The following general guideline should be used while writing the main configuration:

• Service: the real name of the program
• Type: interface/context/type of module
• Control-Flag: if the module fails to complete its authentication task, the control flag determines how the PAM-API will behave
• Module: The PAM’s absolute or relative pathname filename
• Module-argument: Module parameters are a list of tokens that can be used to affect module functionality

If you wish to prevent root users from connecting to any system over SSH, you must restrict access to the sshd service. Furthermore, access to the login services is to be restricted.

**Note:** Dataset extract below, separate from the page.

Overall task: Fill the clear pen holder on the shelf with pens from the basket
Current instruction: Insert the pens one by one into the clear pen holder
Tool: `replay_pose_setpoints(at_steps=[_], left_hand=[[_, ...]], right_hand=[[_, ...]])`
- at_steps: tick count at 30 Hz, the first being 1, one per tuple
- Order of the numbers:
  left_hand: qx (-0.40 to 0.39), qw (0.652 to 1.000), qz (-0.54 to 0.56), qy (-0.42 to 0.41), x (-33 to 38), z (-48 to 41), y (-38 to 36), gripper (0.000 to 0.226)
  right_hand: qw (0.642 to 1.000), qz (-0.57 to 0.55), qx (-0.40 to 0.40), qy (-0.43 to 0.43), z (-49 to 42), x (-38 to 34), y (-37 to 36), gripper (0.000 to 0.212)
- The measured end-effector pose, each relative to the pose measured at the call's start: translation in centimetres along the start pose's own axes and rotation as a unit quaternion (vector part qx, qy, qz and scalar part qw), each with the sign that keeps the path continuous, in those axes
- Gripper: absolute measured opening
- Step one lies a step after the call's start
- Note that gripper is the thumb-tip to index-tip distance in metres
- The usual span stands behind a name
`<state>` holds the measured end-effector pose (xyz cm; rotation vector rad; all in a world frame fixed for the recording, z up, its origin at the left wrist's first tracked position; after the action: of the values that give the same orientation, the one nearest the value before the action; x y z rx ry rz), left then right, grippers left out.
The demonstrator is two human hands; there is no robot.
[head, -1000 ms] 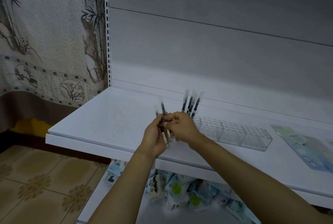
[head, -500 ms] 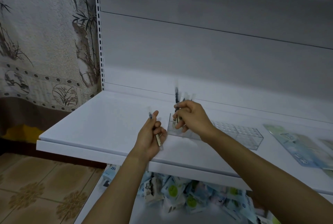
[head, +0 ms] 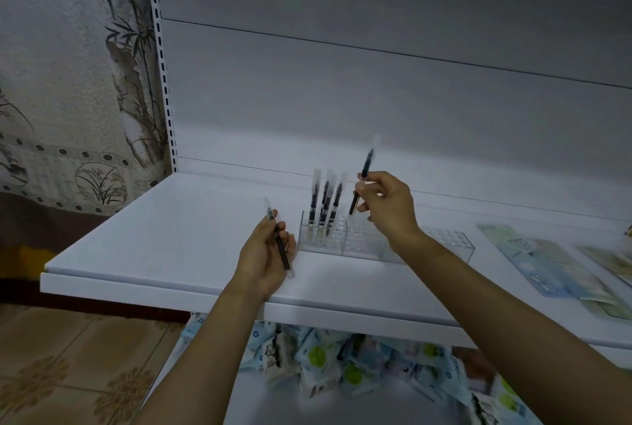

Several modules limit access and grant privileges, but we can utilize the incredibly adaptable and feature-rich module /lib/security/pam listfile.so. Go to the /etc/pam.d/ directory, open the target service’s file, and make the necessary changes as follows:

The following regulation must be inserted into the file:

Previously, the module type is auth (or context). The control flag indicates that despite how well the other modules are performing, if the module is utilized, it must succeed, or the overall outcome will be a failure. A means to enable or deny services based on any file is provided by the PAM listfile.so module. onerr=succeed is an argument for the module. The item=user is a module argument describing the file’s contents that need to be verified. The sense=deny module option indicates the action to be taken if the item is located in the file. Otherwise, the opposite course of action is requested. File with one item per line is specified by the module option file=/etc/ssh/deniedusers.

The name root must be added to the file /etc/ssh/deniedusers after it has been created:

After making the necessary permissions, save the modifications and shut the file:

With the previous rule in place, PAM will be instructed to check the /etc/ssh/deniedusers and prevent any listed users from using the SSH and login services moving forward.

Conclusion

Programs that depend on authentication can ensure that only authorized applications are in a Linux operating system due to the robust high-level API known as PAM. It has a lot of power, but it’s also quite difficult to comprehend and operate. For applications and services running under Linux, PAM offers dynamic authentication support. The performance of a module can be evaluated using any of the control flags listed in this manual. PAM is often used in many secure systems because it is more user-friendly and dependable than the conventional password-and-username authentication mechanism.